Reproduce the records below in their entirety, character for character.

Supplied records: Begin

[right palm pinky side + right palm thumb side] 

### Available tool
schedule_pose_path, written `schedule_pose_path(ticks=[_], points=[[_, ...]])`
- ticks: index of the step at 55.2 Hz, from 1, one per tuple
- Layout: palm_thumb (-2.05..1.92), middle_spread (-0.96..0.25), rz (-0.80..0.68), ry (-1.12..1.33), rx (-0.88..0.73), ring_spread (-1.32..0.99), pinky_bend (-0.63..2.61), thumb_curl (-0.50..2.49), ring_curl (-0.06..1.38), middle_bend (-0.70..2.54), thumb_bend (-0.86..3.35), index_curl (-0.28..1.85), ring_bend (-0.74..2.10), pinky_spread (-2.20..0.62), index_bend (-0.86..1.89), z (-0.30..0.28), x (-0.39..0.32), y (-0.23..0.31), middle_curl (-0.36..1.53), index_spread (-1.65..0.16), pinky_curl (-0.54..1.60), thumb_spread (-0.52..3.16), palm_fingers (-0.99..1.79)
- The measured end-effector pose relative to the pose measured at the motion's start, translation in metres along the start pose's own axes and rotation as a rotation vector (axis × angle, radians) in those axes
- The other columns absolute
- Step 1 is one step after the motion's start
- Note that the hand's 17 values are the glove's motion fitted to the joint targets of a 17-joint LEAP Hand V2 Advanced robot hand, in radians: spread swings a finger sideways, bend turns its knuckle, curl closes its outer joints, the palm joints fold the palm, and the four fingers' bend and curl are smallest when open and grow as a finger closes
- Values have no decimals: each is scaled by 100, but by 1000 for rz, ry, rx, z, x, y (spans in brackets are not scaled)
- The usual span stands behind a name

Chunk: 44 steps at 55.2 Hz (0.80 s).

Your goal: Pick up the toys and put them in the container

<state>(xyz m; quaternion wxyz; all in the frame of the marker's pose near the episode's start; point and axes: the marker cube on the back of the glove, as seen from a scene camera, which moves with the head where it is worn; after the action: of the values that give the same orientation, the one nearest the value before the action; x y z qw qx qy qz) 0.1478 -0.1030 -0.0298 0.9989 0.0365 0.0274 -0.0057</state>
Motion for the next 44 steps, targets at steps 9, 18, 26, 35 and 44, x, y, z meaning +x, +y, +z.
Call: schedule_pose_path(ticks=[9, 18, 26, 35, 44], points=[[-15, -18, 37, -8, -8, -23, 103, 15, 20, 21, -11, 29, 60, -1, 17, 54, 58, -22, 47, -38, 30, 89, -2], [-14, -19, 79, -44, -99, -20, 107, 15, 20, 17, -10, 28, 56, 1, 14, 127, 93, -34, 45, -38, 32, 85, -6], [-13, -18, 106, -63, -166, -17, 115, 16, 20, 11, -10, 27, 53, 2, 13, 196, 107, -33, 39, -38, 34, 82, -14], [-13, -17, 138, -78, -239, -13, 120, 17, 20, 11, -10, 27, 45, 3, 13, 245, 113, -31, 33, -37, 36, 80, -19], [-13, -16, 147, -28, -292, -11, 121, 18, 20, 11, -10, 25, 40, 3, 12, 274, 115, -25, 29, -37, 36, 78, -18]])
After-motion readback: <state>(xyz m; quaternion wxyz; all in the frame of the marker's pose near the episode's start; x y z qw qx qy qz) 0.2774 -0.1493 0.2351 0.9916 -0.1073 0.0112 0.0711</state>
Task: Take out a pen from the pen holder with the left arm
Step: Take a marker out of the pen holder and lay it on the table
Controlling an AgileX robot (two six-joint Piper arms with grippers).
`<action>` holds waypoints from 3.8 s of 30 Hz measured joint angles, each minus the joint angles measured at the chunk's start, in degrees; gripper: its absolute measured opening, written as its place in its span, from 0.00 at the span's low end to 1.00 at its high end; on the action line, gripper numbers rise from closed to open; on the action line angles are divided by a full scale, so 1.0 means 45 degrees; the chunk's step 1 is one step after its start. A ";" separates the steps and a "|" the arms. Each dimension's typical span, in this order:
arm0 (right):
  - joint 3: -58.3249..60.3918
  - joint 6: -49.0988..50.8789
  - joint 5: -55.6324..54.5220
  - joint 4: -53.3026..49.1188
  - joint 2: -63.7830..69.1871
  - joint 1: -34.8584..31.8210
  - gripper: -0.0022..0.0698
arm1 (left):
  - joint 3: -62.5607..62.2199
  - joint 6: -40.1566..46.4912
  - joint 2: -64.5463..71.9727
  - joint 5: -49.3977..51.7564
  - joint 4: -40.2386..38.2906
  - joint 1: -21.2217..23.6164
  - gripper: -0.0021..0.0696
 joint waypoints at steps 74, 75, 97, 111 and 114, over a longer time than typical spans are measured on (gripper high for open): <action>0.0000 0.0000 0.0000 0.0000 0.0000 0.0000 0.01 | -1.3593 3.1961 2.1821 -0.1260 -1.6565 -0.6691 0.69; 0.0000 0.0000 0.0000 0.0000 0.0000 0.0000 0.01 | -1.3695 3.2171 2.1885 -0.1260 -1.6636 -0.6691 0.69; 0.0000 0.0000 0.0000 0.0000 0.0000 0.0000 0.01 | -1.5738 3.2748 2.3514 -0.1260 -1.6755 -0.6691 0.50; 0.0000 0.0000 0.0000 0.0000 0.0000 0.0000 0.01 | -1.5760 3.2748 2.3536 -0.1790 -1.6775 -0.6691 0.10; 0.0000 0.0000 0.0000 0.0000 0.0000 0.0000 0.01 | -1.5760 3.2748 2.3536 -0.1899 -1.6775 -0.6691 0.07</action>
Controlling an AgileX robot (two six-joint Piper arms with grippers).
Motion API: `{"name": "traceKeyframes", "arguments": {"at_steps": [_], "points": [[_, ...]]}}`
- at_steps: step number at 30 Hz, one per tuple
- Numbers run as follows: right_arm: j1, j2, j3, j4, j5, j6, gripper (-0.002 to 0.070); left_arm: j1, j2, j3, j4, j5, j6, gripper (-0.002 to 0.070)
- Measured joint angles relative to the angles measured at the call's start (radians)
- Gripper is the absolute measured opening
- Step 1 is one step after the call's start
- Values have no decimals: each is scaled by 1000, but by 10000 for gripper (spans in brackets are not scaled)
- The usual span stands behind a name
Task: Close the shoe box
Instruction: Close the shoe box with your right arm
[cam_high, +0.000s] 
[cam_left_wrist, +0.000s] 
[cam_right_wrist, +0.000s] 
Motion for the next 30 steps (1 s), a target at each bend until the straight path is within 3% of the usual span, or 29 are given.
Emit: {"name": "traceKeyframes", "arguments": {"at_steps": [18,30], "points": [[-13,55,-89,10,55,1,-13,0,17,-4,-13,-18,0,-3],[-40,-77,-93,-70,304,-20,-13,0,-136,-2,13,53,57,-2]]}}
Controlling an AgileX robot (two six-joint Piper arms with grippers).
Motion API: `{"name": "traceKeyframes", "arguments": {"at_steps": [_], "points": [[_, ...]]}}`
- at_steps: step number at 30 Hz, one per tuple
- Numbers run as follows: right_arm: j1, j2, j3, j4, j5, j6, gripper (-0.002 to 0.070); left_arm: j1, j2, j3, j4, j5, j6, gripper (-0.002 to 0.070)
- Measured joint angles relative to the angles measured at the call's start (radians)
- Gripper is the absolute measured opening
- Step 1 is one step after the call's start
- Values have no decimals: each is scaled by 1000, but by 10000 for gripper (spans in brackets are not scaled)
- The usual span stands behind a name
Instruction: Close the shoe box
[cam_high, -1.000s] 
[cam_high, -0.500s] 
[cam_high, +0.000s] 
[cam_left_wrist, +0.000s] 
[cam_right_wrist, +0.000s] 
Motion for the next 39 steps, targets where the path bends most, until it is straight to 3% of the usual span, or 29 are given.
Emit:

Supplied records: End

→ Reply to the task
[right palm pinky side + right palm thumb side] 

### Available tool
schedule_pose_path, written `schedule_pose_path(ticks=[_], points=[[_, ...]])`
- ticks: index of the step at 55.2 Hz, from 1, one per tuple
- Layout: palm_thumb (-2.05..1.92), middle_spread (-0.96..0.25), rz (-0.80..0.68), ry (-1.12..1.33), rx (-0.88..0.73), ring_spread (-1.32..0.99), pinky_bend (-0.63..2.61), thumb_curl (-0.50..2.49), ring_curl (-0.06..1.38), middle_bend (-0.70..2.54), thumb_bend (-0.86..3.35), index_curl (-0.28..1.85), ring_bend (-0.74..2.10), pinky_spread (-2.20..0.62), index_bend (-0.86..1.89), z (-0.30..0.28), x (-0.39..0.32), y (-0.23..0.31), middle_curl (-0.36..1.53), index_spread (-1.65..0.16), pinky_curl (-0.54..1.60), thumb_spread (-0.52..3.16), palm_fingers (-0.99..1.79)
- The measured end-effector pose relative to the pose measured at the motion's start, translation in metres along the start pose's own axes and rotation as a rotation vector (axis × angle, radians) in those axes
- The other columns absolute
- Step 1 is one step after the motion's start
- Note that the hand's 17 values are the glove's motion fitted to the joint targets of a 17-joint LEAP Hand V2 Advanced robot hand, in radians: spread swings a finger sideways, bend turns its knuckle, curl closes its outer joints, the palm joints fold the palm, and the four fingers' bend and curl are smallest when open and grow as a finger closes
- Values have no decimals: each is scaled by 100, but by 1000 for rz, ry, rx, z, x, y (spans in brackets are not scaled)
- The usual span stands behind a name

Chunk: 44 steps at 55.2 Hz (0.80 s).

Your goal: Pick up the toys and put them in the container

<state>(xyz m; quaternion wxyz; all in the frame of the marker's pose near the episode's start; point and axes: the marker cube on the back of the glove, as seen from a scene camera, which moves with the head where it is worn; after the action: of the values that give the same orientation, the one nearest the value before the action; x y z qw qx qy qz) 0.1478 -0.1030 -0.0298 0.9989 0.0365 0.0274 -0.0057</state>
Motion for the next 44 steps, targets at steps 9, 18, 26, 35 and 44, x, y, z meaning +x, +y, +z.
Call: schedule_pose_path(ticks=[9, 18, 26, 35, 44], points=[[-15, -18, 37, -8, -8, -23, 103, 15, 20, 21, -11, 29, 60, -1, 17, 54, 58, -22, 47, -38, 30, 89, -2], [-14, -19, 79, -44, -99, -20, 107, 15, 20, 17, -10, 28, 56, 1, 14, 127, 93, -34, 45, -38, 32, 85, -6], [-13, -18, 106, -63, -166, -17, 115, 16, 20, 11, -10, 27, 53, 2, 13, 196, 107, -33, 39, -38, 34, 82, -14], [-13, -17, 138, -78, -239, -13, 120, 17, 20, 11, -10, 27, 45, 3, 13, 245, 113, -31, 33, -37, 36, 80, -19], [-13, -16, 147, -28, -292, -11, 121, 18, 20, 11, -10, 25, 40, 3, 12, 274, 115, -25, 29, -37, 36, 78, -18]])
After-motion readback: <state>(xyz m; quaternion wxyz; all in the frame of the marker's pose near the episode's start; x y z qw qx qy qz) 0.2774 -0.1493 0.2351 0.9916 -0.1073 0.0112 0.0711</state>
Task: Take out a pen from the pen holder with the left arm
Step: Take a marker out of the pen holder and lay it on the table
Controlling an AgileX robot (two six-joint Piper arms with grippers).
`<action>` holds waypoints from 3.8 s of 30 Hz measured joint angles, each minus the joint angles measured at the chunk's start, in degrees; gripper: its absolute measured opening, written as its place in its span, from 0.00 at the span's low end to 1.00 at its high end; on the action line, gripper numbers rise from closed to open; on the action line angles are divided by a full scale, so 1.0 means 45 degrees; the chunk's step 1 is one step after its start. A ";" separates the steps and a "|" the arms. Each dimension's typical span, in this order:
arm0 (right):
  - joint 3: -58.3249..60.3918
  - joint 6: -49.0988..50.8789
  - joint 5: -55.6324..54.5220
  - joint 4: -53.3026..49.1188
  - joint 2: -63.7830..69.1871
  - joint 1: -34.8584..31.8210
  - gripper: -0.0022..0.0698
arm1 (left):
  - joint 3: -62.5607..62.2199
  - joint 6: -40.1566..46.4912
  - joint 2: -64.5463..71.9727
  - joint 5: -49.3977..51.7564
  - joint 4: -40.2386..38.2906
  - joint 1: -21.2217..23.6164
  - gripper: -0.0021..0.0696
 joint waypoints at steps 74, 75, 97, 111 and 114, over a longer time than typical spans are measured on (gripper high for open): <action>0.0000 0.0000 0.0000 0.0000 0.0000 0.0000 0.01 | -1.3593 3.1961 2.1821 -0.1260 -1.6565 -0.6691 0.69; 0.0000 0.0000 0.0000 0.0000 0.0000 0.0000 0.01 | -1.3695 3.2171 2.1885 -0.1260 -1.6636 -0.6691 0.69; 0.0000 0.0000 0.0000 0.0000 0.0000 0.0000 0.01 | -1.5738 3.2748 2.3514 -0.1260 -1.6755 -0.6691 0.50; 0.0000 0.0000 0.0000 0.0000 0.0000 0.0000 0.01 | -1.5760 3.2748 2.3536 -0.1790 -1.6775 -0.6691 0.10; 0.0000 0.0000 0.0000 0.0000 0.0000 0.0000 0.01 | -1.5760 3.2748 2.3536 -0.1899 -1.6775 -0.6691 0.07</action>
Controlling an AgileX robot (two six-joint Piper arms with grippers).
Motion API: `{"name": "traceKeyframes", "arguments": {"at_steps": [_], "points": [[_, ...]]}}`
- at_steps: step number at 30 Hz, one per tuple
- Numbers run as follows: right_arm: j1, j2, j3, j4, j5, j6, gripper (-0.002 to 0.070); left_arm: j1, j2, j3, j4, j5, j6, gripper (-0.002 to 0.070)
- Measured joint angles relative to the angles measured at the call's start (radians)
- Gripper is the absolute measured opening
- Step 1 is one step after the call's start
- Values have no decimals: each is scaled by 1000, but by 10000 for gripper (spans in brackets are not scaled)
- The usual span stands behind a name
Task: Close the shoe box
Instruction: Close the shoe box with your right arm
[cam_high, +0.000s] 
[cam_left_wrist, +0.000s] 
[cam_right_wrist, +0.000s] 
Motion for the next 30 steps (1 s), a target at each bend until the straight path is within 3% of the usual span, or 29 are given.
Emit: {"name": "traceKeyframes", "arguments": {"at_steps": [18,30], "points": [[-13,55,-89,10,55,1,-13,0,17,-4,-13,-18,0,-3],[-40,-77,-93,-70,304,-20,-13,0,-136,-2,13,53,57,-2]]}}
Controlling an AgileX robot (two six-joint Piper arms with grippers).
Motion API: `{"name": "traceKeyframes", "arguments": {"at_steps": [_], "points": [[_, ...]]}}`
- at_steps: step number at 30 Hz, one per tuple
- Numbers run as follows: right_arm: j1, j2, j3, j4, j5, j6, gripper (-0.002 to 0.070); left_arm: j1, j2, j3, j4, j5, j6, gripper (-0.002 to 0.070)
- Measured joint angles relative to the angles measured at the call's start (radians)
- Gripper is the absolute measured opening
- Step 1 is one step after the call's start
- Values have no decimals: each is scaled by 1000, but by 10000 for gripper (spans in brackets are not scaled)
- The usual span stands behind a name
Instruction: Close the shoe box
[cam_high, -1.000s] 
[cam_high, -0.500s] 
[cam_high, +0.000s] 
[cam_left_wrist, +0.000s] 
[cam_right_wrist, +0.000s] 
Motion for the next 39 steps, targets where the path bends most, until it is straight to 3% of the usual span, or 29 are given.
Emit:

Nothing remains to be done for this exercise.